WS(2) Nanosheet Loaded Silicon-Oxycarbide Electrode for Sodium and Potassium Batteries.

Transition metal dichalcogenides (TMDs) such as the WS(2) have been widely studied as potential electrode materials for lithium-ion batteries (LIB) owing to TMDs' layered morphology and reversible conversion reaction with the alkali metals between 0 to 2 V (v/s Li/Li(+)) potentials. However, works involving TMD materials as electrodes for sodium- (NIBs) and potassium-ion batteries (KIBs) are relatively few, mainly due to poor electrode performance arising from significant volume changes and pulverization by the larger size alkali-metal ions. Here, we show that Na(+) and K(+) cyclability in WS(2) TMD is improved by introducing WS(2) nanosheets in a chemically and mechanically robust matrix comprising precursor-derived ceramic (PDC) silicon oxycarbide (SiOC) material.
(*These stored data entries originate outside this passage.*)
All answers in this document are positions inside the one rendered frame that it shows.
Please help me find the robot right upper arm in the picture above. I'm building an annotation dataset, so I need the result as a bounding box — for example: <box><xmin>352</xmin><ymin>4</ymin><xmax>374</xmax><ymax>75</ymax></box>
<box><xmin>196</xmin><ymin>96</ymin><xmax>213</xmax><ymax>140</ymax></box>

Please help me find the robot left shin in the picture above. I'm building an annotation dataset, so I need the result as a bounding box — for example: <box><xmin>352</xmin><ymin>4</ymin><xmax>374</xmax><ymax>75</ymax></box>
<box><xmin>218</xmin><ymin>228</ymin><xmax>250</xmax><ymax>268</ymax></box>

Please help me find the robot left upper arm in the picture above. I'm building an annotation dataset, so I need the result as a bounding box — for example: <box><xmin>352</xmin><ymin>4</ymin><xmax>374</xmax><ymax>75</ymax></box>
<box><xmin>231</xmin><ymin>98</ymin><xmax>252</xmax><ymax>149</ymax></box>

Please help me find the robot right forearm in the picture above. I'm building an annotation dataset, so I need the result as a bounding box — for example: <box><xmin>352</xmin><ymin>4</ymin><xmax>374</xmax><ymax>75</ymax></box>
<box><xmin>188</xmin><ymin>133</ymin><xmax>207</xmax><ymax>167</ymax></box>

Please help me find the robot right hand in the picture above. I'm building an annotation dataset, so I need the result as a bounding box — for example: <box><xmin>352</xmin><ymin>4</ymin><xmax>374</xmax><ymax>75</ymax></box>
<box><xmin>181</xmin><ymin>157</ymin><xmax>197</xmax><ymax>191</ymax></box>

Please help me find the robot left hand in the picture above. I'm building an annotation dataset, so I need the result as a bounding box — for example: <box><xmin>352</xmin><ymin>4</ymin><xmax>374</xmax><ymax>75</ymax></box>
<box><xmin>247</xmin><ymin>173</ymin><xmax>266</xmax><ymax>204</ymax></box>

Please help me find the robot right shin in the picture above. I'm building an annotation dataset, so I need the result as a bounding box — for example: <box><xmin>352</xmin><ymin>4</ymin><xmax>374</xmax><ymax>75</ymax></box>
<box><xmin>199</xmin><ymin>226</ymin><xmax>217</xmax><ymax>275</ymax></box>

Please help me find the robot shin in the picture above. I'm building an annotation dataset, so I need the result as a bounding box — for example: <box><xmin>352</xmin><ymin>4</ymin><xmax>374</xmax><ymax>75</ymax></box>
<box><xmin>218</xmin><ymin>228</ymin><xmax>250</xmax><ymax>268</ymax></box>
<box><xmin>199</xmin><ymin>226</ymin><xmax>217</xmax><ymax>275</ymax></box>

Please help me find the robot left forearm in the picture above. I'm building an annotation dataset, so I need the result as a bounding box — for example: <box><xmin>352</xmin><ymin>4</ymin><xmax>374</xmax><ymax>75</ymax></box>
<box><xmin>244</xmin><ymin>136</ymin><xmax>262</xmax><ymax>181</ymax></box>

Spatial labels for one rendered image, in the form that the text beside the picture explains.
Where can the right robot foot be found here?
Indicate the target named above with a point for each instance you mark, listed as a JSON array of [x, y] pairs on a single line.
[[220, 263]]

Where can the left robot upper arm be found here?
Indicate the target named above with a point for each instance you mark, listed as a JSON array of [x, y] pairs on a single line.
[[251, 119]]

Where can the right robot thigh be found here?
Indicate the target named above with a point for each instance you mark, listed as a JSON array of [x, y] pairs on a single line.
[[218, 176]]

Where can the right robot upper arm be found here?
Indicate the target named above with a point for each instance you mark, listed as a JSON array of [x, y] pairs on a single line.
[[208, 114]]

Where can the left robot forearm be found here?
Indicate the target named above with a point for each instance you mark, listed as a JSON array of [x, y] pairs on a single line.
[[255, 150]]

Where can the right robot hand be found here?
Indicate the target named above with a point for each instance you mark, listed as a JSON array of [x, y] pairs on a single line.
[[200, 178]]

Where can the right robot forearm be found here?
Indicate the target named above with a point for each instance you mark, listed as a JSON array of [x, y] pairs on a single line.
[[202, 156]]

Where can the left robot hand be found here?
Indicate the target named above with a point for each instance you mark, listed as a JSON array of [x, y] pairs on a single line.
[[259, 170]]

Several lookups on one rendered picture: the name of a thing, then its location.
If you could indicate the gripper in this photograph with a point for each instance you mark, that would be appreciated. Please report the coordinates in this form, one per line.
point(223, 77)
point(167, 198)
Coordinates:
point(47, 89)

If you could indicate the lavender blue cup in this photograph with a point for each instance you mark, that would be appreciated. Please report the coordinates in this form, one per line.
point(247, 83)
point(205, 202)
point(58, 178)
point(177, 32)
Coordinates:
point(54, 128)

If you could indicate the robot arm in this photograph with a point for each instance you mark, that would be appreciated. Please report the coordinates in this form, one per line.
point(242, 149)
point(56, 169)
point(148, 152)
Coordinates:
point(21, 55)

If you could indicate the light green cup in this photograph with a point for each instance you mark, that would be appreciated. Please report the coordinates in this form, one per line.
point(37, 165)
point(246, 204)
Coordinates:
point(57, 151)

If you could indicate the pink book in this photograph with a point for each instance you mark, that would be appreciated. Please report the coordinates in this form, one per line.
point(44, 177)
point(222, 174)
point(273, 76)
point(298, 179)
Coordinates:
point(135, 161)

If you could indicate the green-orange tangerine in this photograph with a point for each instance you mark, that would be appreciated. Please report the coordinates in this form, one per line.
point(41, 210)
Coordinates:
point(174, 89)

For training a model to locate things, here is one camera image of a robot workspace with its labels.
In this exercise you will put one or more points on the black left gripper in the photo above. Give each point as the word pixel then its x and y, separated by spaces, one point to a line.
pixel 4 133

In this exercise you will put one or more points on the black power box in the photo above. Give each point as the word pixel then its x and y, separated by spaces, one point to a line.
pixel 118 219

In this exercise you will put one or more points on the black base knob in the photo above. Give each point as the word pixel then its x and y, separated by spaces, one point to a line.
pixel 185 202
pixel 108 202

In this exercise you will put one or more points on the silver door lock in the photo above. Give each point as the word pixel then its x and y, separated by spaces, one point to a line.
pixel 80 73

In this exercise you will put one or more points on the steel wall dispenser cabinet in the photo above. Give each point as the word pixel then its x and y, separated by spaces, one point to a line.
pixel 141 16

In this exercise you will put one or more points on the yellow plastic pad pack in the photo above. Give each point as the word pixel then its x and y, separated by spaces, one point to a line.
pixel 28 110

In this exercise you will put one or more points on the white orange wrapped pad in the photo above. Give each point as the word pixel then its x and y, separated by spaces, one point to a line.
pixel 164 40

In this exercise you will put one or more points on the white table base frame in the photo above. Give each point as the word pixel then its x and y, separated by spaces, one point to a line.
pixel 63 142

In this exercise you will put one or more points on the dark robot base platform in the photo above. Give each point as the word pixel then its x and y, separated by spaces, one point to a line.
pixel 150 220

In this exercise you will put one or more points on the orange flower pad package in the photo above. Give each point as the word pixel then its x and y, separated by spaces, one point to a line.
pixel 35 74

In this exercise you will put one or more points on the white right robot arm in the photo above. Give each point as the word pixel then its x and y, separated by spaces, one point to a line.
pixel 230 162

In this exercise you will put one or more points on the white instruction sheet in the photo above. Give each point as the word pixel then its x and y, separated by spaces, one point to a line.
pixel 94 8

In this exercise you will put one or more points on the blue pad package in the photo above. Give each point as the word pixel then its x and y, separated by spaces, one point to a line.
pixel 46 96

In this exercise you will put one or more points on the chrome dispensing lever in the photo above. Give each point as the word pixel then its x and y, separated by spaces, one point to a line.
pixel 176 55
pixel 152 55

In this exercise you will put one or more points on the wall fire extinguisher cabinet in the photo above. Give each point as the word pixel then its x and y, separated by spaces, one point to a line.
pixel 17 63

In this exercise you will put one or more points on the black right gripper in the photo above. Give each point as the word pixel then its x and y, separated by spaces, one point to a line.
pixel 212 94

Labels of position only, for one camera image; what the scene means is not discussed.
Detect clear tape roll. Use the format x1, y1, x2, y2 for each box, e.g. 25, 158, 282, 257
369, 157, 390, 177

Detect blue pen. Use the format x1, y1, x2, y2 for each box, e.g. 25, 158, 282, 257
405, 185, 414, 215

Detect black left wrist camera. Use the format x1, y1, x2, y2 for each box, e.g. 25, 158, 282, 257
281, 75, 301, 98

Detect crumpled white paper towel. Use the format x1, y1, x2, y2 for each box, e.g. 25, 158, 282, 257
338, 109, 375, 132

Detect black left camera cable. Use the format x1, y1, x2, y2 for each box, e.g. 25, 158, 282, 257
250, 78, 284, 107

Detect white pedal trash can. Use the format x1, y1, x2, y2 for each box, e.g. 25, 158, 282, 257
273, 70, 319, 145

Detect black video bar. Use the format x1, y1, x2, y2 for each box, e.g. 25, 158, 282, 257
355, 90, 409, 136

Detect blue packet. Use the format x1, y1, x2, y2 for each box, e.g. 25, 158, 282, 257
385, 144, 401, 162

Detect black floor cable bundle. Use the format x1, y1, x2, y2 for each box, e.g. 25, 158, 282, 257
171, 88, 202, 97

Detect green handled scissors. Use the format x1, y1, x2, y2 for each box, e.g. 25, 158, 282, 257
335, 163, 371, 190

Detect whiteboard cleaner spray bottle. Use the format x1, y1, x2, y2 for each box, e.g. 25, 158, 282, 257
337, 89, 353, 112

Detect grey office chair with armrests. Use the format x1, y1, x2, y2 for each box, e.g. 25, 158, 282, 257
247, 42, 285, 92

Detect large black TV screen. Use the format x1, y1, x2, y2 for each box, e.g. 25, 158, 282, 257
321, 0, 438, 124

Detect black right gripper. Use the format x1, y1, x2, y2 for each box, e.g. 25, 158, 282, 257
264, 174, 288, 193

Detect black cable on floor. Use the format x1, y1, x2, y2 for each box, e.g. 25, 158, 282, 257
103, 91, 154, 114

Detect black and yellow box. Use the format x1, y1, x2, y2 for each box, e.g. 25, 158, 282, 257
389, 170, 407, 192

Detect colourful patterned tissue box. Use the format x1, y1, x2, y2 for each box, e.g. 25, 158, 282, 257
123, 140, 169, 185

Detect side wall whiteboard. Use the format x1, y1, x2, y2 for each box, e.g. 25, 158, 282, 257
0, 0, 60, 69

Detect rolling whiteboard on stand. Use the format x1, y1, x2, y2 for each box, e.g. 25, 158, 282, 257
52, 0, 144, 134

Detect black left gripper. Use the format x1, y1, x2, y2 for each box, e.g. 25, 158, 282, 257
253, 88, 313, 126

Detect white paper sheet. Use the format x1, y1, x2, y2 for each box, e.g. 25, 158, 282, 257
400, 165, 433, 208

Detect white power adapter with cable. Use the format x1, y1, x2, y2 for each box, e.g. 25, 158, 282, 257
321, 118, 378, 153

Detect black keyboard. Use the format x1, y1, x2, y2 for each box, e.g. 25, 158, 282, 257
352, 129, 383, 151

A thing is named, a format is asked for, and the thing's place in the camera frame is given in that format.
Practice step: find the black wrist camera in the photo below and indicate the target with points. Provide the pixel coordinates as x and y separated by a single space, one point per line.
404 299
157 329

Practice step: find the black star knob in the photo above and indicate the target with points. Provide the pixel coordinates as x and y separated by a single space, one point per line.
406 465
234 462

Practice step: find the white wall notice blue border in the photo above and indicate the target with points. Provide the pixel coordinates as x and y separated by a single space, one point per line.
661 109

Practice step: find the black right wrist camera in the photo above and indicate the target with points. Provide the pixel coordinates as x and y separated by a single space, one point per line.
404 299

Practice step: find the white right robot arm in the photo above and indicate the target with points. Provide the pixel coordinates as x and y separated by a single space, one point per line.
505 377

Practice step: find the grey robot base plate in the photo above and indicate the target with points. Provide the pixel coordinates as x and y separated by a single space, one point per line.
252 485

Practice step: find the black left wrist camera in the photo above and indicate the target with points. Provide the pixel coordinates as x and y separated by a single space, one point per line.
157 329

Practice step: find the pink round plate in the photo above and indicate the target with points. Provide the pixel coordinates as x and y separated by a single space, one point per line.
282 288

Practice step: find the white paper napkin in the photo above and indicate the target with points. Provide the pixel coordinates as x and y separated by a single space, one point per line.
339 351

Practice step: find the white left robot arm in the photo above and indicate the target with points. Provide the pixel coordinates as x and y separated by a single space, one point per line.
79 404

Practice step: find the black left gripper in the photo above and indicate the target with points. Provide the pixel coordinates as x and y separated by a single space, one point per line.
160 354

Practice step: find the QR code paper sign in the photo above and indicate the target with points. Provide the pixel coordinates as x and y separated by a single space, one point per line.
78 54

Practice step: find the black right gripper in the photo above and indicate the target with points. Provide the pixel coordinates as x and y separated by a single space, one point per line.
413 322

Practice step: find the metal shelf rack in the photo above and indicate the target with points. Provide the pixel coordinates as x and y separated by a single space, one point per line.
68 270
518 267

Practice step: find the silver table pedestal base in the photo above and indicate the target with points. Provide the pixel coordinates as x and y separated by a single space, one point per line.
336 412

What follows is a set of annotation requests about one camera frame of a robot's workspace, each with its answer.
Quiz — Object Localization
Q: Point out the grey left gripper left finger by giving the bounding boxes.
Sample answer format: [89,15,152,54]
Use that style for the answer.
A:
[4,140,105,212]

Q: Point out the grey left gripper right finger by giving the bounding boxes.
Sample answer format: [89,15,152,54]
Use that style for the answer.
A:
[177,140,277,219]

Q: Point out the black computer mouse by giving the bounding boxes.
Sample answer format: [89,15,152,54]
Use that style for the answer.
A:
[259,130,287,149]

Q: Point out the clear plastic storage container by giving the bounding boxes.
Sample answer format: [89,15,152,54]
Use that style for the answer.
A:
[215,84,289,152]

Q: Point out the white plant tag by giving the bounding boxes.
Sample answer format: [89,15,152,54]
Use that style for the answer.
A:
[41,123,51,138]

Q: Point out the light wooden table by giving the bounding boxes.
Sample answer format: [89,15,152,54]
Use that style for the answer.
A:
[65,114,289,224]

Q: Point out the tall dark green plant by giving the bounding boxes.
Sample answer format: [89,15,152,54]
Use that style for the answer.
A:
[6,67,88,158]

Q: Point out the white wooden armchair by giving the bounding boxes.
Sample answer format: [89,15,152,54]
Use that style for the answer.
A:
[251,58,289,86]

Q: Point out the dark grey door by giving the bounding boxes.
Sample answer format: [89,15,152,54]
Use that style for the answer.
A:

The WS(2)/SiOC composite in fibermat morphology was achieved via electrospinning followed by thermolysis of a polymer solution consisting of a polysiloxane (precursor to SiOC) dispersed with exfoliated WS(2) nanosheets. The composite electrode was successfully tested in Na-ion and K-ion half-cells as a working electrode, which rendered the first cycle charge capacity of 474.88 mAh g(-1) and 218.91 mAh g(-1), respectively. The synergistic effect of the composite electrode leads to higher capacity and improved coulombic efficiency compared to the neat WS(2) and neat SiOC materials in these cells.